**TASK GOAL:** Read the data, and whenever a line holds the word "camera", report that line.

(Extracted records)
* * * * * * *

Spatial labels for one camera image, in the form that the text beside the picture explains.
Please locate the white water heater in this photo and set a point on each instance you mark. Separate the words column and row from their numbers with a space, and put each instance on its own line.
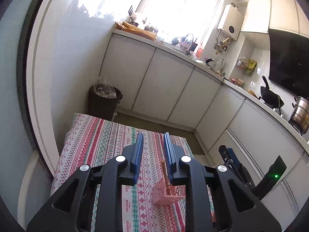
column 229, row 21

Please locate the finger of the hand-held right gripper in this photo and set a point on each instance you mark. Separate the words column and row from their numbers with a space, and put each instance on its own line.
column 223, row 154
column 233, row 156

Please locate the wooden rolling pin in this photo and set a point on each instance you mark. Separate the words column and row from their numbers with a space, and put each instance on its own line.
column 226, row 41

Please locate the dark brown trash bin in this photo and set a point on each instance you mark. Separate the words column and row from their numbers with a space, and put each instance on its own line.
column 103, row 108

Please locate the steel steamer pot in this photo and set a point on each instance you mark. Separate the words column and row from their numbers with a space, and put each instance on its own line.
column 301, row 113

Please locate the clear plastic trash bag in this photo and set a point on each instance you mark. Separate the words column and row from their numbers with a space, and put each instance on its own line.
column 105, row 89

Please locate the tan wooden chopstick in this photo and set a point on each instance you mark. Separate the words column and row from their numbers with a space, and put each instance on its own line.
column 164, row 174

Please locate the white three-door base cabinet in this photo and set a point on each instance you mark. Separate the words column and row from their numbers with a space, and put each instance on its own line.
column 149, row 82

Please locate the pink plastic lattice basket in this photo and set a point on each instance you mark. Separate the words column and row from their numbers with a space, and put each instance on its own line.
column 159, row 193

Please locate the black white small appliance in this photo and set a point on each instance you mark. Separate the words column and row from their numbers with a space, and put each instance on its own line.
column 210, row 62

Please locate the brown paper bag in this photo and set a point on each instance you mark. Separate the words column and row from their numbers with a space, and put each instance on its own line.
column 135, row 30

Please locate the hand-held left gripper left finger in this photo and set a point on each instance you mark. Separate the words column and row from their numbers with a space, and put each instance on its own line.
column 138, row 154

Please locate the red bottle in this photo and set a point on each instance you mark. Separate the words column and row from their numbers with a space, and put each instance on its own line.
column 200, row 51

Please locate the black range hood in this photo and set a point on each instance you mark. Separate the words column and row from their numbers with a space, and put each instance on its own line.
column 289, row 60

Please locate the black wok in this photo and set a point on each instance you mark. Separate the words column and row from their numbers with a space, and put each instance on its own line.
column 272, row 98

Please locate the white upper cabinet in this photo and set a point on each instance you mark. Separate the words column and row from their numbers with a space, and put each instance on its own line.
column 275, row 12

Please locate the patterned striped cloth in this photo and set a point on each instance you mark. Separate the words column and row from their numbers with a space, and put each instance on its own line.
column 96, row 137

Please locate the kitchen window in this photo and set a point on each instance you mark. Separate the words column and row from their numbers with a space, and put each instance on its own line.
column 183, row 9

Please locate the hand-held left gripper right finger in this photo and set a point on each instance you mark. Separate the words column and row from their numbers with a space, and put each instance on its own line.
column 167, row 152

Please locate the yellow green hanging bag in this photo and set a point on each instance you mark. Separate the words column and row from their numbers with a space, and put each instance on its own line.
column 251, row 67

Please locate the white kettle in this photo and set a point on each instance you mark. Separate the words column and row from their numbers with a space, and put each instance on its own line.
column 220, row 65

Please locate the white base cabinet with drawers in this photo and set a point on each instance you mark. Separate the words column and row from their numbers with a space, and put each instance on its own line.
column 253, row 130

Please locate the black wall hook rack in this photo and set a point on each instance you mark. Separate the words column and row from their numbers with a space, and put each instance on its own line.
column 130, row 10

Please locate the hanging steel condiment cup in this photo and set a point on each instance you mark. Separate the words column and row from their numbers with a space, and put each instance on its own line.
column 241, row 63

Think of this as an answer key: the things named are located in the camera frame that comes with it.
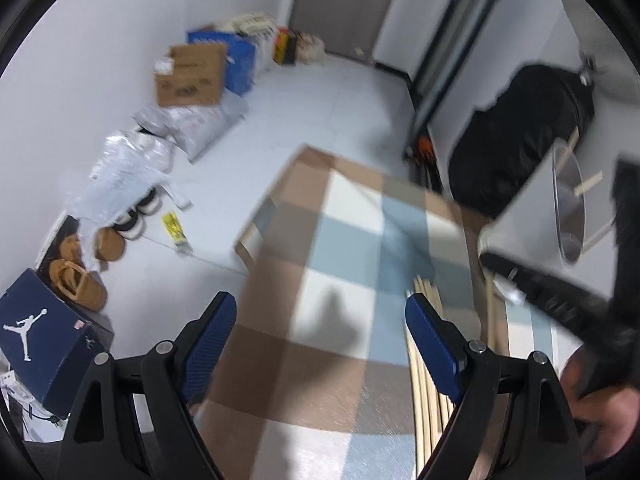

* * * * * * *

**WRITTEN ANSWER:**
Spatial labels for one camera image, in the form that the text beside the picture explains.
Think of this as an answer key: the things named are located in the camera frame that comes with it.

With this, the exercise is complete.